-- Task requirements --
Task for the listing below: copy it out in full, exactly.

(Provided records Opens)

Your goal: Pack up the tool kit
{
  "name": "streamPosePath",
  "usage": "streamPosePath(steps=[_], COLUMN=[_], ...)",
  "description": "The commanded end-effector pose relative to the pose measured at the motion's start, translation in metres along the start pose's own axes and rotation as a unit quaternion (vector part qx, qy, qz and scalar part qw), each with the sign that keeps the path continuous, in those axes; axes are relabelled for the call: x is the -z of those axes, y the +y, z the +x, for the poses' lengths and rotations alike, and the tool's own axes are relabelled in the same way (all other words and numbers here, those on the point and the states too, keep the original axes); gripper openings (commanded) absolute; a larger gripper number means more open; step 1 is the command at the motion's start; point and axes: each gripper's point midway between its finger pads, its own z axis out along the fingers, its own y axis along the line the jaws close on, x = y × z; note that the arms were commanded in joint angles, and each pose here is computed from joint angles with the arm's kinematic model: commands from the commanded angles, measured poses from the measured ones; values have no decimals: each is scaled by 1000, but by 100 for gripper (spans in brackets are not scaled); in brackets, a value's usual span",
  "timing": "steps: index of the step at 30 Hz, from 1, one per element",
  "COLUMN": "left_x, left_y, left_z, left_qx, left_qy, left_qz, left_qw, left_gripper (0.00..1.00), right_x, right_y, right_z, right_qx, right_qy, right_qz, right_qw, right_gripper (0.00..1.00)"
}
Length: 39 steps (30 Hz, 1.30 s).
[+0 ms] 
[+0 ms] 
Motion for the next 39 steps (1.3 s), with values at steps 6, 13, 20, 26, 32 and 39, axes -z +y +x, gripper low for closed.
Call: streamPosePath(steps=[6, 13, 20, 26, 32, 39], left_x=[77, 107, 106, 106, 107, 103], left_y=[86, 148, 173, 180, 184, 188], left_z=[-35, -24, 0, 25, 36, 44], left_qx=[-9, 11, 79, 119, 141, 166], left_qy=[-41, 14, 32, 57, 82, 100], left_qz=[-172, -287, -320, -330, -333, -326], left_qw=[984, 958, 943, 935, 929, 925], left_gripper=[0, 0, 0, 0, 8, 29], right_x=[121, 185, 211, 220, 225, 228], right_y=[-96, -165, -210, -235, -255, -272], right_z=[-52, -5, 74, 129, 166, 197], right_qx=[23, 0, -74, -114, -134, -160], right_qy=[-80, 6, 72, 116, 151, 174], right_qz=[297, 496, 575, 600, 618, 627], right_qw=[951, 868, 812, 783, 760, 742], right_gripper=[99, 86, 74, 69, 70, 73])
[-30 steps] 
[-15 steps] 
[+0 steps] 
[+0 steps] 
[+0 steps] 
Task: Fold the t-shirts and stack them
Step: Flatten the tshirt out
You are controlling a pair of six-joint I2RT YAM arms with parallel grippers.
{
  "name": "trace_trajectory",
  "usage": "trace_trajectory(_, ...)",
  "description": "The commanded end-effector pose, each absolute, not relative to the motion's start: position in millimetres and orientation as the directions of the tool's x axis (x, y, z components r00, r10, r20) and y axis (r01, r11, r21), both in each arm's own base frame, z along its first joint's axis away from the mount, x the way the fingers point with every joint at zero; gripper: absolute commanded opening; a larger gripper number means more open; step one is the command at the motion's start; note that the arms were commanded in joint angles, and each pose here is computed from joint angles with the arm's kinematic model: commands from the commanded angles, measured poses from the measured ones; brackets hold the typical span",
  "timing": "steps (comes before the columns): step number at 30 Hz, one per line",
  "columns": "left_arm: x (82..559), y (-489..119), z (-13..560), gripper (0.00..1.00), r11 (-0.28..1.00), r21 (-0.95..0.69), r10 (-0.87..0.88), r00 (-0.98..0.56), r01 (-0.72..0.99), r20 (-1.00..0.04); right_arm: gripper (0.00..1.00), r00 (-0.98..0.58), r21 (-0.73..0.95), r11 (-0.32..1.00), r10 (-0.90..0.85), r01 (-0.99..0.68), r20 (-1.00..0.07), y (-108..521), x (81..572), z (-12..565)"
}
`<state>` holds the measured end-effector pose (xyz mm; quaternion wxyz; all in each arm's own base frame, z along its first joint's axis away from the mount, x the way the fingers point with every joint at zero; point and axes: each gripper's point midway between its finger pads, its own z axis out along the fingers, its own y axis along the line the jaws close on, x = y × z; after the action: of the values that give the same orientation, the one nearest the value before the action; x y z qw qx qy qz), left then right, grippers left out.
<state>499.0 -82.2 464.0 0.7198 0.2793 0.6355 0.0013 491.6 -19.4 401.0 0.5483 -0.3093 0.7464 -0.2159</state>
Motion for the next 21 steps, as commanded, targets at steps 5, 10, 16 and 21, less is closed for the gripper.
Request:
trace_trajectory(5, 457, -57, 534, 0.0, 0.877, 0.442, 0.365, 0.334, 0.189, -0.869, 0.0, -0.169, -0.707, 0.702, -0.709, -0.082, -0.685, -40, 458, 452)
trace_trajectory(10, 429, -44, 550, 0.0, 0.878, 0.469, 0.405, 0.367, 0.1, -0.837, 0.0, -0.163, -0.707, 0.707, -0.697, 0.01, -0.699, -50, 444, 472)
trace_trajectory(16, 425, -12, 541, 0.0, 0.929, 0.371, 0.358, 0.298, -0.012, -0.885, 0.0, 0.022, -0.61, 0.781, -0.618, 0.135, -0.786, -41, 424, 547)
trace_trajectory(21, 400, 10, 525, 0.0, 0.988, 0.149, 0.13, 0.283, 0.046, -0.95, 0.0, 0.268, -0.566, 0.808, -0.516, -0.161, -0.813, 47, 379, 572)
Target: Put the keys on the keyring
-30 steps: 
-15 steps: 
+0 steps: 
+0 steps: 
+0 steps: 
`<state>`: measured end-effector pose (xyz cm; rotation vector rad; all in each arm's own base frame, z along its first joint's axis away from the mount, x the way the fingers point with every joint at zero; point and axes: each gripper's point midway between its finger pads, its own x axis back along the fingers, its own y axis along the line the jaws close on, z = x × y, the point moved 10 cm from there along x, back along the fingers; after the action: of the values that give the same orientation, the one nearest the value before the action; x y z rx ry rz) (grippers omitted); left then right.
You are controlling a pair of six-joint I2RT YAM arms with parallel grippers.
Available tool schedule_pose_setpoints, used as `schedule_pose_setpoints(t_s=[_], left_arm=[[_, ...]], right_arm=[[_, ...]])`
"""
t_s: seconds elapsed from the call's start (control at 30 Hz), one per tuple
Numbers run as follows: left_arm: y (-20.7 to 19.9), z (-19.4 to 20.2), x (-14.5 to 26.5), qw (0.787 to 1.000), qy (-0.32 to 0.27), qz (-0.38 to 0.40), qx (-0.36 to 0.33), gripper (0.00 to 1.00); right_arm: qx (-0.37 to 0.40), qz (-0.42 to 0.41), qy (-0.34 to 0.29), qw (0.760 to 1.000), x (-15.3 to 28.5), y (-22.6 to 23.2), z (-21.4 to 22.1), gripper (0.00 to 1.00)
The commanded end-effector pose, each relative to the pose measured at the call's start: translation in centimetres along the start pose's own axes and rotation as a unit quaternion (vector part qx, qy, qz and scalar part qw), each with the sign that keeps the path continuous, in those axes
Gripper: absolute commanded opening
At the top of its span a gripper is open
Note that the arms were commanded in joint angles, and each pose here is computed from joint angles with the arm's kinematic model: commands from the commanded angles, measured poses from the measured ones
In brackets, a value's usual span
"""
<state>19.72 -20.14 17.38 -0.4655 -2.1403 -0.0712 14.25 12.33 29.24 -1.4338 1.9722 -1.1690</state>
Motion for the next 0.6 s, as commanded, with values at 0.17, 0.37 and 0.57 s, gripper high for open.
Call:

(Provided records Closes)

-- Reply to the task --
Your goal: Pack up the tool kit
{
  "name": "streamPosePath",
  "usage": "streamPosePath(steps=[_], COLUMN=[_], ...)",
  "description": "The commanded end-effector pose relative to the pose measured at the motion's start, translation in metres along the start pose's own axes and rotation as a unit quaternion (vector part qx, qy, qz and scalar part qw), each with the sign that keeps the path continuous, in those axes; axes are relabelled for the call: x is the -z of those axes, y the +y, z the +x, for the poses' lengths and rotations alike, and the tool's own axes are relabelled in the same way (all other words and numbers here, those on the point and the states too, keep the original axes); gripper openings (commanded) absolute; a larger gripper number means more open; step 1 is the command at the motion's start; point and axes: each gripper's point midway between its finger pads, its own z axis out along the fingers, its own y axis along the line the jaws close on, x = y × z; note that the arms were commanded in joint angles, and each pose here is computed from joint angles with the arm's kinematic model: commands from the commanded angles, measured poses from the measured ones; values have no decimals: each is scaled by 1000, but by 100 for gripper (spans in brackets are not scaled); in brackets, a value's usual span",
  "timing": "steps: index of the step at 30 Hz, from 1, one per element",
  "COLUMN": "left_x, left_y, left_z, left_qx, left_qy, left_qz, left_qw, left_gripper (0.00..1.00), right_x, right_y, right_z, right_qx, right_qy, right_qz, right_qw, right_gripper (0.00..1.00)"
}
Length: 39 steps (30 Hz, 1.30 s).
[+0 ms] 
[+0 ms] 
Motion for the next 39 steps (1.3 s), with values at steps 6, 13, 20, 26, 32 and 39, axes -z +y +x, gripper low for closed.
Call: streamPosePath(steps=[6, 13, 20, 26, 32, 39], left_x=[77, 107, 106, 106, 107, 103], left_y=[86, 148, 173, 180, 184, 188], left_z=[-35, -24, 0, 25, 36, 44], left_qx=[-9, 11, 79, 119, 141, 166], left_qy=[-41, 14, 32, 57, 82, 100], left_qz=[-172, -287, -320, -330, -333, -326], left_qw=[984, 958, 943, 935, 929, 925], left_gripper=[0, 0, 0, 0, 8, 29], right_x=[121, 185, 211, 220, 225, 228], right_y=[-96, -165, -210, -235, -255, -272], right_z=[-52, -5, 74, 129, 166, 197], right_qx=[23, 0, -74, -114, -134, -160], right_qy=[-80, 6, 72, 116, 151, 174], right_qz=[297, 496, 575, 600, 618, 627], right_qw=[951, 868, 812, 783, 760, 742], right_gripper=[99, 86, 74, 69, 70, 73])
[-30 steps] 
[-15 steps] 
[+0 steps] 
[+0 steps] 
[+0 steps] 
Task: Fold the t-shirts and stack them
Step: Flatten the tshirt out
You are controlling a pair of six-joint I2RT YAM arms with parallel grippers.
{
  "name": "trace_trajectory",
  "usage": "trace_trajectory(_, ...)",
  "description": "The commanded end-effector pose, each absolute, not relative to the motion's start: position in millimetres and orientation as the directions of the tool's x axis (x, y, z components r00, r10, r20) and y axis (r01, r11, r21), both in each arm's own base frame, z along its first joint's axis away from the mount, x the way the fingers point with every joint at zero; gripper: absolute commanded opening; a larger gripper number means more open; step one is the command at the motion's start; note that the arms were commanded in joint angles, and each pose here is computed from joint angles with the arm's kinematic model: commands from the commanded angles, measured poses from the measured ones; brackets hold the typical span",
  "timing": "steps (comes before the columns): step number at 30 Hz, one per line",
  "columns": "left_arm: x (82..559), y (-489..119), z (-13..560), gripper (0.00..1.00), r11 (-0.28..1.00), r21 (-0.95..0.69), r10 (-0.87..0.88), r00 (-0.98..0.56), r01 (-0.72..0.99), r20 (-1.00..0.04); right_arm: gripper (0.00..1.00), r00 (-0.98..0.58), r21 (-0.73..0.95), r11 (-0.32..1.00), r10 (-0.90..0.85), r01 (-0.99..0.68), r20 (-1.00..0.07), y (-108..521), x (81..572), z (-12..565)"
}
`<state>` holds the measured end-effector pose (xyz mm; quaternion wxyz; all in each arm's own base frame, z along its first joint's axis away from the mount, x the way the fingers point with every joint at zero; point and axes: each gripper's point midway between its finger pads, its own z axis out along the fingers, its own y axis along the line the jaws close on, x = y × z; after the action: of the values that give the same orientation, the one nearest the value before the action; x y z qw qx qy qz), left then right, grippers left out.
<state>499.0 -82.2 464.0 0.7198 0.2793 0.6355 0.0013 491.6 -19.4 401.0 0.5483 -0.3093 0.7464 -0.2159</state>
Motion for the next 21 steps, as commanded, targets at steps 5, 10, 16 and 21, less is closed for the gripper.
Request:
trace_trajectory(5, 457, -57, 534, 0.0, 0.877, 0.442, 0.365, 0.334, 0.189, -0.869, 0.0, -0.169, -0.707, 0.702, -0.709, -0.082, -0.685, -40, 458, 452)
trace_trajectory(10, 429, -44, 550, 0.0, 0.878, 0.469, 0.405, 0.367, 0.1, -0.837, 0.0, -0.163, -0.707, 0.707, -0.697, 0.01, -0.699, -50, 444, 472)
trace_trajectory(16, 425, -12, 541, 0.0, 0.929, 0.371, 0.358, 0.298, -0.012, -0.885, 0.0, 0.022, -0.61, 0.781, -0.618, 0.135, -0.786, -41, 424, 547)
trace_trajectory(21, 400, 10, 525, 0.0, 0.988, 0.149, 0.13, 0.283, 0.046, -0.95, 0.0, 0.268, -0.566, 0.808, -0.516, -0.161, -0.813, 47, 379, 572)
Target: Put the keys on the keyring
-30 steps: 
-15 steps: 
+0 steps: 
+0 steps: 
+0 steps: 
`<state>`: measured end-effector pose (xyz cm; rotation vector rad; all in each arm's own base frame, z along its first joint's axis away from the mount, x the way the fingers point with every joint at zero; point and axes: each gripper's point midway between its finger pads, its own x axis back along the fingers, its own y axis along the line the jaws close on, z = x × y, the point moved 10 cm from there along x, back along the fingers; after the action: of the values that give the same orientation, the one nearest the value before the action; x y z rx ry rz) (grippers omitted); left then right.
You are controlling a pair of six-joint I2RT YAM arms with parallel grippers.
Available tool schedule_pose_setpoints, used as `schedule_pose_setpoints(t_s=[_], left_arm=[[_, ...]], right_arm=[[_, ...]])`
"""
t_s: seconds elapsed from the call's start (control at 30 Hz), one per tuple
Numbers run as follows: left_arm: y (-20.7 to 19.9), z (-19.4 to 20.2), x (-14.5 to 26.5), qw (0.787 to 1.000), qy (-0.32 to 0.27), qz (-0.38 to 0.40), qx (-0.36 to 0.33), gripper (0.00 to 1.00); right_arm: qx (-0.37 to 0.40), qz (-0.42 to 0.41), qy (-0.34 to 0.29), qw (0.760 to 1.000), x (-15.3 to 28.5), y (-22.6 to 23.2), z (-21.4 to 22.1), gripper (0.00 to 1.00)
The commanded end-effector pose, each relative to the pose measured at the call's start: translation in centimetres along the start pose's own axes and rotation as a unit quaternion (vector part qx, qy, qz and scalar part qw), each with the sign that keeps the path continuous, in those axes
Gripper: absolute commanded opening
At the top of its span a gripper is open
Note that the arms were commanded in joint angles, and each pose here is computed from joint angles with the arm's kinematic model: commands from the commanded angles, measured poses from the measured ones
In brackets, a value's usual span
"""
<state>19.72 -20.14 17.38 -0.4655 -2.1403 -0.0712 14.25 12.33 29.24 -1.4338 1.9722 -1.1690</state>
Motion for the next 0.6 s, as commanded, with values at 0.17, 0.37 and 0.57 s, gripper high for open.
Call:

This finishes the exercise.